Does Putin care about keeping Assad in power?

Tillerson's goals in Russia talks
Tillerson's goals in Russia talks 03:19

Amid questions about Russia’s role in Syria’s chemical attack, Secretary of State Rex Tillerson met with Russian President Vladimir Putin and other officials Wednesday. While the White House has accused Moscow of helping Syrian President Bashar al-Assad’s regime of perpetuating faulty claims about the nature of the attack, one national security expert told CBS News that Putin isn’t necessarily concerned about keeping Assad in power.

Fran Townsend, former homeland security adviser to President George W. Bush and CBS News senior national security analyst, said that the Russian leader is most interested in the city of Tartus, the Russian navy’s only foothold in the Mediterranean.

Putin's message 04:29

“Let’s be honest. What he cares about is the strategic asset that is Tartus. That is the deep-water port on the Mediterranean, his only one, and that’s what Putin cares about,” Townsend said. 

Townsend said she thinks if you could guarantee Putin’s access to the port in Tartus without Assad, it could be used as leverage over the Syrian dictator who is accused of using sarin gas on his own people.

According to CBS News correspondent Margaret Brennan, Putin, who said Wednesday that U.S.-Russia relations have “degraded” since Mr. Trump took office, stood by claims that Assad’s government was framed for the chemical weapons attack which, last week, prompted a U.S. missile barrage on a Syrian airbase.

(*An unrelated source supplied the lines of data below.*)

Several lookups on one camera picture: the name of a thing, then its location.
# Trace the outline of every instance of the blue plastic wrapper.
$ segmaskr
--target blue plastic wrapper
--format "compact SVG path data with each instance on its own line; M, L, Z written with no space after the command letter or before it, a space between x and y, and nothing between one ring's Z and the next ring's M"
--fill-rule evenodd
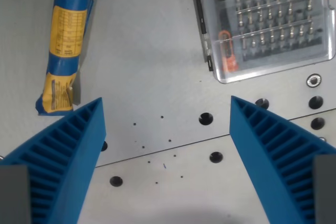
M39 115L73 111L71 86L92 6L93 0L54 0L46 81L35 105Z

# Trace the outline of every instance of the small black dot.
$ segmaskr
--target small black dot
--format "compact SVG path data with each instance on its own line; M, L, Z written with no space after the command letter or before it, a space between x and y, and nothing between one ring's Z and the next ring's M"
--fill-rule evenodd
M263 109L268 109L269 107L269 101L267 99L264 99L264 98L260 98L259 100L257 100L255 102L255 104L258 106L258 107L261 107Z
M311 121L310 126L313 130L320 130L324 127L325 120L323 118L315 118Z
M319 96L316 96L316 97L313 97L309 100L309 103L308 103L309 107L313 110L317 110L319 108L322 107L323 105L323 98L322 97L319 97Z
M122 183L123 183L123 181L122 181L121 177L114 176L114 177L110 178L110 184L114 187L121 186Z
M209 125L213 122L214 117L210 113L205 112L205 113L200 115L198 120L201 123L201 125Z
M212 163L217 164L223 160L223 155L220 152L212 152L209 158Z
M107 149L107 143L104 141L103 146L102 146L102 148L101 148L101 151L102 151L102 152L103 152L103 151L106 151L106 149Z

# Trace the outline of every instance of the yellow label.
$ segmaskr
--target yellow label
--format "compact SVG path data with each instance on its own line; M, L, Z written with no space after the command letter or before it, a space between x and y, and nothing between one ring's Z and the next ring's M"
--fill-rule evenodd
M47 113L72 110L72 83L76 74L72 76L54 76L47 73L43 90L43 108Z
M50 52L69 58L78 56L82 50L86 10L66 10L54 7L51 22Z

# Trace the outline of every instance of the screw hole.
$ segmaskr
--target screw hole
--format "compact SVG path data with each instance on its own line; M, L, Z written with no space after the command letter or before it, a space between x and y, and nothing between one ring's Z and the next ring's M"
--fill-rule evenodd
M223 160L223 155L220 152L212 152L209 158L212 163L217 164Z
M118 176L114 176L112 178L110 178L110 184L114 187L119 187L121 186L123 183L122 178L118 177Z
M200 115L198 120L201 123L201 125L209 125L213 122L214 117L210 113L205 112L205 113Z
M107 143L106 141L104 141L103 146L101 148L101 152L106 151L106 149L107 149Z
M264 99L264 98L260 98L259 100L257 100L255 102L255 104L258 106L258 107L261 107L263 109L268 109L269 107L269 101L267 99Z
M325 120L323 118L315 118L311 121L310 126L313 130L320 130L324 127Z
M319 108L322 107L323 105L323 98L322 97L319 97L319 96L316 96L316 97L313 97L309 100L309 103L308 103L309 107L313 110L317 110Z
M321 81L322 81L321 76L317 73L314 73L307 78L307 85L310 88L316 88L318 85L321 84Z

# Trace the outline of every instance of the clear plastic case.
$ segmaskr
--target clear plastic case
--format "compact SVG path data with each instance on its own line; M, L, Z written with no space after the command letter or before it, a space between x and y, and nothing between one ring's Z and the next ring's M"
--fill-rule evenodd
M328 0L201 0L207 45L221 83L330 60Z

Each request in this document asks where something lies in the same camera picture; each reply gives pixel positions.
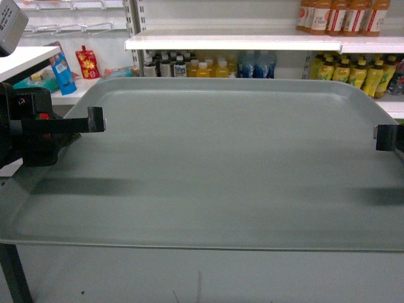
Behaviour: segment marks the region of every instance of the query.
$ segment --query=shelf
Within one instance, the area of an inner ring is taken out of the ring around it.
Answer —
[[[60,90],[52,93],[52,105],[74,105],[82,96],[98,82],[97,79],[77,79],[75,81],[77,91],[70,93],[69,95],[62,95]]]
[[[0,58],[0,81],[10,79],[59,52],[59,47],[55,46],[17,47],[10,56]]]
[[[376,103],[384,109],[393,119],[404,119],[404,95],[385,95]]]
[[[144,30],[125,41],[125,49],[227,49],[337,51],[340,53],[404,52],[403,30],[381,37],[313,36],[295,29]]]
[[[17,5],[23,11],[40,10],[80,10],[80,9],[107,9],[123,8],[122,1],[118,0],[76,0],[76,1],[24,1]]]

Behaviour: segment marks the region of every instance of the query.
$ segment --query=product label
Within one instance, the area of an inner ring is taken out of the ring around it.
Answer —
[[[186,65],[174,65],[174,77],[185,78],[187,76]]]
[[[327,30],[331,30],[333,32],[339,32],[342,29],[342,23],[346,13],[347,13],[346,10],[333,9],[330,12],[330,18]]]
[[[308,10],[307,10],[307,18],[306,18],[306,20],[304,22],[304,27],[311,28],[311,25],[313,23],[315,10],[316,10],[315,8],[308,8]]]
[[[57,66],[55,66],[56,71],[61,74],[64,70],[67,69],[67,66],[62,63],[59,63]]]
[[[299,11],[299,17],[297,19],[297,26],[303,27],[306,22],[307,14],[309,12],[309,8],[307,6],[302,6]]]
[[[170,64],[160,64],[160,72],[162,77],[171,77],[171,65]]]
[[[386,14],[387,14],[386,10],[375,11],[374,9],[372,9],[371,12],[369,13],[368,18],[366,19],[364,30],[367,32],[380,32]]]
[[[362,22],[364,15],[365,10],[350,9],[347,12],[347,19],[343,30],[346,32],[359,32],[360,22]]]
[[[316,8],[314,11],[312,30],[325,30],[327,27],[328,17],[330,16],[329,8]]]
[[[145,77],[157,77],[156,67],[155,66],[144,66],[143,74],[145,74]]]

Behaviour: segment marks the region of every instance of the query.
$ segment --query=snack bag
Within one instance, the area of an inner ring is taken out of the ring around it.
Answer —
[[[95,79],[100,77],[100,72],[97,68],[97,59],[92,50],[86,50],[84,45],[82,50],[76,52],[77,60],[80,64],[81,73],[85,79]]]

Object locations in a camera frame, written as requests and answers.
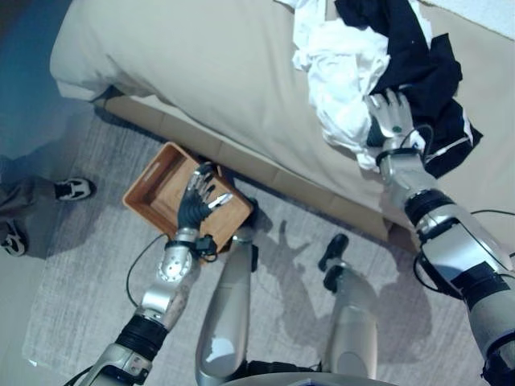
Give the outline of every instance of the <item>black and white sneaker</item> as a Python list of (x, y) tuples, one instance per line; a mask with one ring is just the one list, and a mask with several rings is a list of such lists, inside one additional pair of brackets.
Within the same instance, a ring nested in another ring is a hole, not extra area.
[(10, 226), (6, 239), (2, 242), (2, 247), (12, 256), (22, 256), (27, 250), (27, 238), (16, 228), (16, 225)]
[(89, 197), (95, 190), (95, 185), (87, 179), (72, 178), (59, 181), (56, 186), (56, 198), (59, 201), (76, 201)]

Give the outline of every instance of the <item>beige bedsheet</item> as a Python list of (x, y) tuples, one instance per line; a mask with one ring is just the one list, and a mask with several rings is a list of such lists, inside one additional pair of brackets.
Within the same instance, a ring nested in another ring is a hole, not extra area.
[[(464, 78), (457, 99), (473, 124), (485, 135), (464, 164), (440, 179), (441, 188), (471, 211), (481, 208), (515, 211), (513, 41), (435, 7), (423, 6), (422, 12), (431, 20), (435, 35), (450, 33)], [(334, 10), (328, 13), (332, 17)], [(302, 83), (288, 84), (287, 87), (293, 88), (294, 85), (300, 88)], [(298, 95), (305, 96), (306, 100), (292, 97), (283, 101), (285, 113), (277, 115), (286, 116), (289, 121), (283, 122), (284, 126), (272, 138), (264, 138), (258, 128), (243, 130), (249, 136), (241, 139), (245, 146), (239, 147), (258, 156), (256, 150), (259, 146), (256, 144), (264, 143), (260, 153), (280, 166), (409, 227), (403, 213), (389, 205), (379, 176), (361, 170), (349, 152), (332, 149), (322, 140), (319, 129), (314, 129), (319, 127), (314, 113), (307, 106), (307, 90)], [(276, 96), (267, 98), (278, 105), (281, 103), (276, 101)], [(134, 99), (237, 146), (231, 133), (223, 135), (209, 129), (155, 96)], [(248, 122), (242, 122), (242, 125), (246, 126)], [(515, 250), (513, 219), (490, 214), (479, 218), (499, 240)]]
[[(441, 186), (467, 209), (515, 211), (513, 41), (437, 8), (423, 7), (434, 34), (449, 32), (462, 64), (458, 100), (484, 134)], [(68, 97), (93, 99), (109, 84), (196, 124), (399, 224), (378, 175), (331, 148), (291, 64), (291, 10), (271, 0), (75, 0), (52, 53)], [(513, 219), (481, 215), (501, 241)]]

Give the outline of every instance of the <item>gray carpet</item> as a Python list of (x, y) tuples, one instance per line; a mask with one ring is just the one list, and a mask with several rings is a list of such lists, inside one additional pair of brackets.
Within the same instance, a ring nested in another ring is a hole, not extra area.
[[(122, 205), (122, 195), (157, 153), (156, 138), (96, 117), (72, 175), (94, 181), (96, 195), (61, 208), (43, 281), (31, 311), (23, 355), (72, 376), (94, 363), (132, 315), (124, 293), (127, 269), (158, 235)], [(349, 236), (344, 257), (380, 298), (378, 379), (404, 385), (481, 385), (482, 361), (464, 306), (423, 289), (412, 256), (240, 180), (265, 216), (252, 276), (249, 359), (310, 366), (319, 361), (333, 298), (316, 268), (329, 240)], [(137, 299), (151, 282), (163, 241), (134, 270)], [(196, 340), (223, 264), (202, 269), (187, 309), (154, 361), (148, 385), (194, 385)]]

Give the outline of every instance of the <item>gray pants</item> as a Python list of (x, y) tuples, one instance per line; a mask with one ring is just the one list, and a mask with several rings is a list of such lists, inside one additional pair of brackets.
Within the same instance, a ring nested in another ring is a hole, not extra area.
[(56, 198), (54, 183), (41, 177), (27, 177), (16, 183), (0, 183), (0, 243), (7, 237), (7, 221), (31, 214), (40, 198)]

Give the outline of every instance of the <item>brown wooden tray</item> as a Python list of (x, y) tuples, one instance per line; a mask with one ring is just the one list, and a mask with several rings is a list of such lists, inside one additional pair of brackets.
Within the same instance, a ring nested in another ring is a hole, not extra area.
[[(187, 181), (200, 163), (175, 143), (168, 142), (148, 164), (123, 196), (123, 203), (173, 237), (177, 231), (177, 211)], [(218, 252), (252, 211), (252, 205), (219, 175), (212, 180), (215, 190), (210, 200), (230, 191), (233, 198), (211, 214), (200, 227), (210, 234)]]

“I think Russia’s doubled down because of course, they failed to be the guarantor that they told the Obama administration they would be. And there’s got to be real concern in the White House,” Townsend said. “This is not the only stockpile and they said as much in the declassification yesterday, they assume that there are additional chemical weapons. They’ve sent the message, the missile strike was this sort of a first step but it’s not a strategy, and so what Rex Tillerson and the administration have to do now is build strategy with coalition partners. To the extent we allow this to be a U.S.-Russia problem, we diminish our leverage, right? We would have to bring in our Arab partners who want to see Assad go to increase the pressure on Russia.”